## WHAT YOU NEED TO DO
If a line in the data has the string "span", please show it.

## COLLECTED DATA
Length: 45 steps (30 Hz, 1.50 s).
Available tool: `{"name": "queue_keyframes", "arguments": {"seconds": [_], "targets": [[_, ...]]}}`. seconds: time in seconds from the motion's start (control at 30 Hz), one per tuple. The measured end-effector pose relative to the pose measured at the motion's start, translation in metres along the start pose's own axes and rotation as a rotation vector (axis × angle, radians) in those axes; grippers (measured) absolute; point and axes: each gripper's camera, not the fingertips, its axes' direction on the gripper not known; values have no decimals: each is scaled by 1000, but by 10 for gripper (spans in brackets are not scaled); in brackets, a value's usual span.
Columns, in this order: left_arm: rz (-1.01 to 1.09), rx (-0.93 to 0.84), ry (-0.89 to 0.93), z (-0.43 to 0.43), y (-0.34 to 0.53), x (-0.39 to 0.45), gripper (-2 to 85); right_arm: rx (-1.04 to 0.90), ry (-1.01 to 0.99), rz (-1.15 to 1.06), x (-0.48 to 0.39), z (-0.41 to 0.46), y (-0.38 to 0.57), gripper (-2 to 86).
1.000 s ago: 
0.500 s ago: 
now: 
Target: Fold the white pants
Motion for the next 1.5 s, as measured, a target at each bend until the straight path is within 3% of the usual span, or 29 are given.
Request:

## WRITTEN SOLUTION
Available tool: `{"name": "queue_keyframes", "arguments": {"seconds": [_], "targets": [[_, ...]]}}`. seconds: time in seconds from the motion's start (control at 30 Hz), one per tuple. The measured end-effector pose relative to the pose measured at the motion's start, translation in metres along the start pose's own axes and rotation as a rotation vector (axis × angle, radians) in those axes; grippers (measured) absolute; point and axes: each gripper's camera, not the fingertips, its axes' direction on the gripper not known; values have no decimals: each is scaled by 1000, but by 10 for gripper (spans in brackets are not scaled); in brackets, a value's usual span.
Motion for the next 1.5 s, as measured, a target at each bend until the straight path is within 3% of the usual span, or 29 are given.

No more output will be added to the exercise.